Я молчу. И молчу. Потом начинаю истерически хихикать. Потом начинаю реветь. Потом из меня потоком вырывается:

– Что-я-за-глупая-индюшка. А-ты-и-правда-лесбиянка? Это-так, это-так, это-я-только-ради-cool , боже-мой-я-спятила-и-тыдействительно-думаешь-что-он…?

Ута-Кармен схватила меня за руку, и в этот момент я могла бы в нее влюбиться. Если бы я уже не была влюблена. Ах, я была растеряна. И счастлива. И пристыжена.

– Когда я познакомилась с моей подругой, было точно так же.

– У тебя есть подруга? – Я была чуть ли не разочарована.

– Да, уже четыре года. Я встретила ее во время кастинга на роль совершенно сумасшедшей сиделки. Она – кинооператор. Я увидела ее и больше не могла издать ни одного членораздельного звука. Роль я, конечно, не получила. А потом была небольшая вечеринка, и я со всеми была мила, обаятельна, искренна. Только с ней одной я обращалась так, будто она заразна.

– Да-да, – я понимающе киваю.

– А к концу вечера – я тогда уже получила от поклонников и поклонниц, на которых мне было наплевать, с десяток тайком переданных телефонных номеров – она ко мне подошла.

– Ну?

– Она спросила меня, не слишком ли мы уже взрослые для подобных детских забав. Сказала, что у нее нет никакой охоты до всяких игр и что если я к ней расположена, то мне следует ясно дать это понять. Что она, в конце концов, не психотерапевт и ей уже надоело интерпретировать дурацкое поведение других людей. С тех пор мы пара.

– Ну, и вы счастливы?

– Да. Мы счастливы. Раз в неделю я ношусь с идеей расстаться. Я не могу вынести, что она никогда не кладет свое белье в бельевую корзину. Она уже считает меня поверхностной телефифой с навязчивым желанием все контролировать, а в два часа ночи устраивает дискуссии по принципиальным вопросам, касающимся места лесбийской женщины в западном обществе. Мы счастливы. Несмотря на это. Или поэтому. Не знаю. Другой женщины я не хочу.

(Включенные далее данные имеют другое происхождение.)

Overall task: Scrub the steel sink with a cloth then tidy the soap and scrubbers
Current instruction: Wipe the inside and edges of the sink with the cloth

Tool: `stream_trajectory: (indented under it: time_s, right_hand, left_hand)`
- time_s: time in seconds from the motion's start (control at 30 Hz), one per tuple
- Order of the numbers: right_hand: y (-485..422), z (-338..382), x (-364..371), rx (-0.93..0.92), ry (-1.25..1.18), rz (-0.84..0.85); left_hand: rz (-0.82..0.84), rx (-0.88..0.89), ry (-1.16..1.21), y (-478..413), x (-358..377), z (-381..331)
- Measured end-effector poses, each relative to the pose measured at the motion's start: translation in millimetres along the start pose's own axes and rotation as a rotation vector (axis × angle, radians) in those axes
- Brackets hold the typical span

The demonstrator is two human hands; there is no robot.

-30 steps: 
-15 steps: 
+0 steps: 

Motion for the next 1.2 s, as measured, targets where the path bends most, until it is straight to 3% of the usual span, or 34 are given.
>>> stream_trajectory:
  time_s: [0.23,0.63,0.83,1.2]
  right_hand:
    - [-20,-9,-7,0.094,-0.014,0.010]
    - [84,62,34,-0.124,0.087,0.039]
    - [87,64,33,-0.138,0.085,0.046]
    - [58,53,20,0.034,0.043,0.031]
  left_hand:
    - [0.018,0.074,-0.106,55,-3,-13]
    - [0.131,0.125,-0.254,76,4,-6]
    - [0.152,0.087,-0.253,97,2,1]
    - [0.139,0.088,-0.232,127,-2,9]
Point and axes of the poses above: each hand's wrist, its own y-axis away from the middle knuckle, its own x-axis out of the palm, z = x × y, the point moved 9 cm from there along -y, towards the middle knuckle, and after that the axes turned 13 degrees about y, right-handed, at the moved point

Я так растрогана, что, увы, снова ударяюсь в рев. Ута выпивает свой стакан, решительным жестом ставит его на стол и делает знак официанту, который в тот же миг оказывается рядом и всепреданнейше заверяет, что принесет счет. Хи-хи. Тщетные усилия любви. Не могу сдержать усмешку. Ута – лесбиянка. Я нахожу в этом некую справедливость.

– Так. Ну, ты знаешь, что сейчас будешь делать?

– Да, знаю, – всхлипнула я, смеясь.

23:58

Нет, я не буду заранее отрабатывать голос. Не буду включать Ллойда Коула. Не буду набрасывать на бумажке, что мне следует говорить. В конце концов, мы ведь уже не в детском саду. Я действительно слишком взрослая для таких игр.

Мои пальцы немного дрожат. Ничего удивительного. Как долго я уже не звонила мужчине? В подобной ситуации? Я нарушаю все, какие только есть, правила, установленные советчиками. Кора Хюбш – революционерка! Кора Хюбш нарушает все табу! Кора Хюбш стала взрослой!

Должна ли я включить полуночные известия в качестве фонового озвучивания? Или, может быть, что-то классическое? Шопена? «Детские сцены» Шумана? Нет! Хватит!

Я буду только самой собой. А кто я, собственно говоря? Опять. Этого еще не хватало.

00:01

– Хофман!

– Хэлло, Даниэль. Это Кора.

– …ну наконец. Кора, моя любимая.


Роман окончен. Действие продолжается.